◆ Dataset records ◆
○ ○ ○ ○ ○ ○ ○
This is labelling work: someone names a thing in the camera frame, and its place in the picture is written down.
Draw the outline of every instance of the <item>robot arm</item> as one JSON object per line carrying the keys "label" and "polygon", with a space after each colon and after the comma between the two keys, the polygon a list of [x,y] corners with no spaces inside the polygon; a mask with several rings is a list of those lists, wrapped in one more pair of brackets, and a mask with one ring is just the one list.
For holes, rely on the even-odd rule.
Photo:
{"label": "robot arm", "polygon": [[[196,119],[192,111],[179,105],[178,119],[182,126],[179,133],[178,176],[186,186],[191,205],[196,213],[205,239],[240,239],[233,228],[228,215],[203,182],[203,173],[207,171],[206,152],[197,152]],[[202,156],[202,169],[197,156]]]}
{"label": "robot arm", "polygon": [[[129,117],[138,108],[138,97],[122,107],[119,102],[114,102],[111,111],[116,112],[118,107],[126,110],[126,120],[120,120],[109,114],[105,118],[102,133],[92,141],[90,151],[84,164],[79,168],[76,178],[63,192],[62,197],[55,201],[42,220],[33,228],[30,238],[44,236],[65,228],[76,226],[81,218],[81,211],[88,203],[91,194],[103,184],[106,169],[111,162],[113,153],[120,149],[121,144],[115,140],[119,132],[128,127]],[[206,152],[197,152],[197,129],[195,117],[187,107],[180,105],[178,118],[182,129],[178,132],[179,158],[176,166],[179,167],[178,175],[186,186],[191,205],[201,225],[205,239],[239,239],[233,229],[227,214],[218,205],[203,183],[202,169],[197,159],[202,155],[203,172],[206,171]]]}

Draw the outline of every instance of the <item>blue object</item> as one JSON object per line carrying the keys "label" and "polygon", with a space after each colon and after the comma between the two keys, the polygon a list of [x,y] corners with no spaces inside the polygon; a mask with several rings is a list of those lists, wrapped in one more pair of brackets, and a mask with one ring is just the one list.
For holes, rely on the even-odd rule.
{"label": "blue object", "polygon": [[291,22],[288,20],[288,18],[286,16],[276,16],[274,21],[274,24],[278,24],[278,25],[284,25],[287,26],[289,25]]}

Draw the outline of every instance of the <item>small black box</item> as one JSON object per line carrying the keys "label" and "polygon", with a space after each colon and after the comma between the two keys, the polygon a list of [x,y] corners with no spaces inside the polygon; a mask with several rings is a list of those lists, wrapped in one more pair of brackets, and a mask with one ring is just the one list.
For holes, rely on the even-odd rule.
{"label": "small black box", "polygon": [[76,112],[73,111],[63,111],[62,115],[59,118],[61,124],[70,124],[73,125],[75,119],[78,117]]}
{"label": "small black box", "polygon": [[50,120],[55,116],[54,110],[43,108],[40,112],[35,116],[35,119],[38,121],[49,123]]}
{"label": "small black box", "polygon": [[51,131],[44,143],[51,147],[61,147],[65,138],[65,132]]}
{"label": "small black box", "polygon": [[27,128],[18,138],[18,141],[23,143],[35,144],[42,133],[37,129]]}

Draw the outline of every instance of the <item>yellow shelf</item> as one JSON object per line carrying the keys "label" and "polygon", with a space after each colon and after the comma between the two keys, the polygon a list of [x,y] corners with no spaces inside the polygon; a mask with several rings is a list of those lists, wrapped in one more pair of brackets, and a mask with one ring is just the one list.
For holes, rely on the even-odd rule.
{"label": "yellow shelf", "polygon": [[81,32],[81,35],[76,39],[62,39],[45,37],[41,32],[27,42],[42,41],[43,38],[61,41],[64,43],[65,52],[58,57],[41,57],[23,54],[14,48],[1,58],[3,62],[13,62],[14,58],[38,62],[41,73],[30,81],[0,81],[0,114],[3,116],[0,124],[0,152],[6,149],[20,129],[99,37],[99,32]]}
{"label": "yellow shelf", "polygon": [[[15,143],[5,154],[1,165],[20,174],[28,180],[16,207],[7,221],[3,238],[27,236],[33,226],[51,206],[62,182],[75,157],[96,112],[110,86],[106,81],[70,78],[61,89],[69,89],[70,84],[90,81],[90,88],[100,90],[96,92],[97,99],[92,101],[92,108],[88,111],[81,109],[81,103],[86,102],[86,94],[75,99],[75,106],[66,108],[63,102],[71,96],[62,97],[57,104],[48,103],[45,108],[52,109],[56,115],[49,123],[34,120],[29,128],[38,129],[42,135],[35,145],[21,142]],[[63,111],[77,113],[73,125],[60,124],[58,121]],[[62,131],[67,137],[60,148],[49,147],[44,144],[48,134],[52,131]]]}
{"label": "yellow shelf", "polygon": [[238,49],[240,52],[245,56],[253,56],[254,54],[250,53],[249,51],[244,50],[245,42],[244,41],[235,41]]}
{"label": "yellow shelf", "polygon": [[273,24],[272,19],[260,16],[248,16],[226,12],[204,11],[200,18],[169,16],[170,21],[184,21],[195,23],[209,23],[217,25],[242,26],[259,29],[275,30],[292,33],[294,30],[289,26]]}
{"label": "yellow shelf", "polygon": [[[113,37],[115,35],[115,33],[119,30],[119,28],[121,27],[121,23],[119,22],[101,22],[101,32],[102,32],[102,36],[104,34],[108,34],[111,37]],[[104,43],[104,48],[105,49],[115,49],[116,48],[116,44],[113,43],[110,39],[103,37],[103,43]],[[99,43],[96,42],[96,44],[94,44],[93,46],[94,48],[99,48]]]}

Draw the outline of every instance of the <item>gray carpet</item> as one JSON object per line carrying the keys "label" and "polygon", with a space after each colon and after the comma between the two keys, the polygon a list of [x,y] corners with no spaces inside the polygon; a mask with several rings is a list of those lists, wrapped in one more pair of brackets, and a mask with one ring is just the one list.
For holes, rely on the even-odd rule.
○ ○ ○ ○ ○ ○ ○
◆ DESCRIPTION OF THE TASK ◆
Write out, without alteration, the line that contains "Draw the outline of every instance of the <item>gray" and all subsequent lines down to the end of the data above.

◆ YOUR RESPONSE ◆
Draw the outline of every instance of the <item>gray carpet</item> as one JSON object per line carrying the keys "label" and "polygon", with a space after each colon and after the comma between the two keys, the polygon a list of [x,y] corners with no spaces inside the polygon; a mask with several rings is a list of those lists, wrapped in one more pair of brackets, and a mask with one ring is just the one list.
For holes, rely on the even-odd rule.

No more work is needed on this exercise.